[[ Supplied records, beginning ]]

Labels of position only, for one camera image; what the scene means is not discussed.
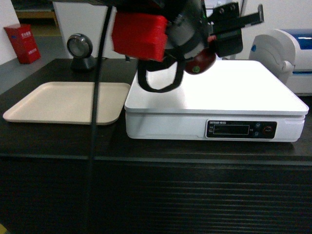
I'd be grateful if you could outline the black red gripper body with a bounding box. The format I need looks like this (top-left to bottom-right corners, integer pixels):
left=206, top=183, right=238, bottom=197
left=112, top=0, right=209, bottom=61

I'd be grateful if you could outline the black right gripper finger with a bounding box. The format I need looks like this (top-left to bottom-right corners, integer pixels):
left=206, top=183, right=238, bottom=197
left=210, top=3, right=264, bottom=34

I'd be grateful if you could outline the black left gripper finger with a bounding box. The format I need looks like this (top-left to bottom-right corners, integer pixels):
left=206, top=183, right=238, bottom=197
left=209, top=33, right=243, bottom=57

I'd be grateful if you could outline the dark red mango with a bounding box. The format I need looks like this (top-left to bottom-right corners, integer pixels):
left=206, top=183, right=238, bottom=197
left=185, top=48, right=216, bottom=75

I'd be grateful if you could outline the white checkout scale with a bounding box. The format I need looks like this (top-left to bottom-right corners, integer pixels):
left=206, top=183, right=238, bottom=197
left=125, top=60, right=309, bottom=142

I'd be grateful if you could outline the white blue label printer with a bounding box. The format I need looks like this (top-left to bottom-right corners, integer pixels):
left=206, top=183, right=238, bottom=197
left=249, top=29, right=312, bottom=96

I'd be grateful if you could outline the black barcode scanner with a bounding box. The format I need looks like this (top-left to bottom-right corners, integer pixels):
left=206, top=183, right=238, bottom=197
left=66, top=33, right=96, bottom=72

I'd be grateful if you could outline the wooden table in background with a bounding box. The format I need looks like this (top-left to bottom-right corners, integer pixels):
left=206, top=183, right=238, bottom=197
left=14, top=5, right=59, bottom=27

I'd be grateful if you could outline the beige plastic tray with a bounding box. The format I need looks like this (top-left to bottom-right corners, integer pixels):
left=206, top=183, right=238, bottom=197
left=3, top=82, right=130, bottom=125

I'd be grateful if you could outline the red fire extinguisher box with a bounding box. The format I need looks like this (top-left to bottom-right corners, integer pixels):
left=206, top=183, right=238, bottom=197
left=4, top=24, right=41, bottom=64

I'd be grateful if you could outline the black cable loop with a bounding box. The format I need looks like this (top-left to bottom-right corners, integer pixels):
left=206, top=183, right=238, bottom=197
left=136, top=55, right=185, bottom=93

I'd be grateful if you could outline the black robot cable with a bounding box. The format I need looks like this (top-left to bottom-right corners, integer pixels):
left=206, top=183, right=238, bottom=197
left=85, top=4, right=113, bottom=234

[[ Supplied records, end ]]

§ Directions:
Lines above with the string "gripper" need to be found and copied.

§ Response:
I'd be grateful if you could outline the black red gripper body with a bounding box. The format I need looks like this (top-left to bottom-right corners, integer pixels):
I'd be grateful if you could outline the black right gripper finger with a bounding box. The format I need looks like this (top-left to bottom-right corners, integer pixels):
I'd be grateful if you could outline the black left gripper finger with a bounding box. The format I need looks like this (top-left to bottom-right corners, integer pixels):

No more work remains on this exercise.